AERA meets all these requirements (and more). Its compositional (transparent) knowledge representation enables it to learn cumulatively and revise its knowledge as it gains more experience. Handling of time is a built-in feature of all knwoledge AERA creates and utilizes. This explicit incorporation of temporal information allows the system to handle dynamic tasks much more easily and naturally than other control systems. AERA uses feedback from the environment, as well as from internal events, at different levels of learning and task performance. For instance, when a model is applied, a number of predictions have taken place, and this information is fed back to the system, which means that the system has internal causal learning. The system also uses feedback about the accuracy of its own predictions, via a meta-control (meta-knowledge) mechanism, to improve its knowledge.

Related Material
2020 Constructivist AI - Lecture Notes at Reykjavik U. HTML
2017 Architectures for Generality & Autonomy: Which Methodology? PDF
2014 What Should AGI Learn from AI & CogSci? Video

Causation

Intelligence is about getting things done! So, it calls for information about what leads to what, which is what has been called causation. Without causal knowledge representation explainability, knowledge transfer, counterfactual reasoning, and in general, understanding becomes impossible.
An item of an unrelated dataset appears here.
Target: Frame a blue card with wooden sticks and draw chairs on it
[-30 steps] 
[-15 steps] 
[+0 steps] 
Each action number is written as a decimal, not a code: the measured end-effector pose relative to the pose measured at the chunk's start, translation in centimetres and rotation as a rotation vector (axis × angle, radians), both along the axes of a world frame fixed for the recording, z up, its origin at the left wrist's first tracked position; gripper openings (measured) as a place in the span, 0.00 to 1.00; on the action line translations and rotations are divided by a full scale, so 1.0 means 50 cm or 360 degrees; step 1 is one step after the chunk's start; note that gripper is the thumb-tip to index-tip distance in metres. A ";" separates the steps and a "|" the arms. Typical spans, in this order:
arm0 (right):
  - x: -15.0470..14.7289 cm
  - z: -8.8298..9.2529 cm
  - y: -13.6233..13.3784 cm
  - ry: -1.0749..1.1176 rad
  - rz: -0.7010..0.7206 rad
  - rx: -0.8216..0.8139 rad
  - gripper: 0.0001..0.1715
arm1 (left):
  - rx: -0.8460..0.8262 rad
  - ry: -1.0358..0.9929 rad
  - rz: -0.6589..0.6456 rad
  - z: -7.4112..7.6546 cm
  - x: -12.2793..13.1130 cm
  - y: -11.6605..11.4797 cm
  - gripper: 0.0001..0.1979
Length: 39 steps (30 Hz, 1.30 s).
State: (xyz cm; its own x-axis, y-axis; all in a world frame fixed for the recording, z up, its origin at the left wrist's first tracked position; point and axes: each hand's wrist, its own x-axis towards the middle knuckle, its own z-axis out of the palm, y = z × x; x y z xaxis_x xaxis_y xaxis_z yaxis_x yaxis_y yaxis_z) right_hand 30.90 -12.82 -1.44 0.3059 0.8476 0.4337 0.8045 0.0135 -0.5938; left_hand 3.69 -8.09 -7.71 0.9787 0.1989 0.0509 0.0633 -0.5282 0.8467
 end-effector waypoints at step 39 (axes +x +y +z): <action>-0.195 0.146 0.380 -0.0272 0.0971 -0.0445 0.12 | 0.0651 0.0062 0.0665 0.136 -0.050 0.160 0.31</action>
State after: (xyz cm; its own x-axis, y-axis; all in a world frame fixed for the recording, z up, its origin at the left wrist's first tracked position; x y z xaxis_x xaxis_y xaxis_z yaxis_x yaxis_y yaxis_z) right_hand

In AERA system, causal models are fundamental components of knowledge representation. AERA learns causal models in real-time through performing experiments. The learned models are used for making predictions (forward chaining) and goal achievement (backward chaining). In fact, AERA creates causal graphs of knowledge that demonstrate how to perform a task, through different potential paths of achieving active goals. There also exist other higher-level causal models that explain failures, if particular models fail to predict, by investigating the potential causes of the failures.

Constructivism

Constructivism, as a psychology theory, states that “the mind of humans, actively develops its cognitive capabilities via a self-directed constructive process” (Piaget 1951). The theory, which was then brought to AI, has a particular focus on autonomy of agents. [Link to Kris’s paper]:

Non-axiomatism

AERA assumes that task-environments are non-axiomatic (like the physical world). Therefore, its knowledge representation and reasoning are non-axiomatic as well. The inferences made by a non-axiomatic reasoner never go beyond what the experience supports. So, the causal models learned by AERA are only based on what the system itself experiences during its lifetime. AERA’s learning occurs in a self-supervised manner, and since the system has no strong attachment to its prior knowledge, it has a high potential of dealing with novel situations.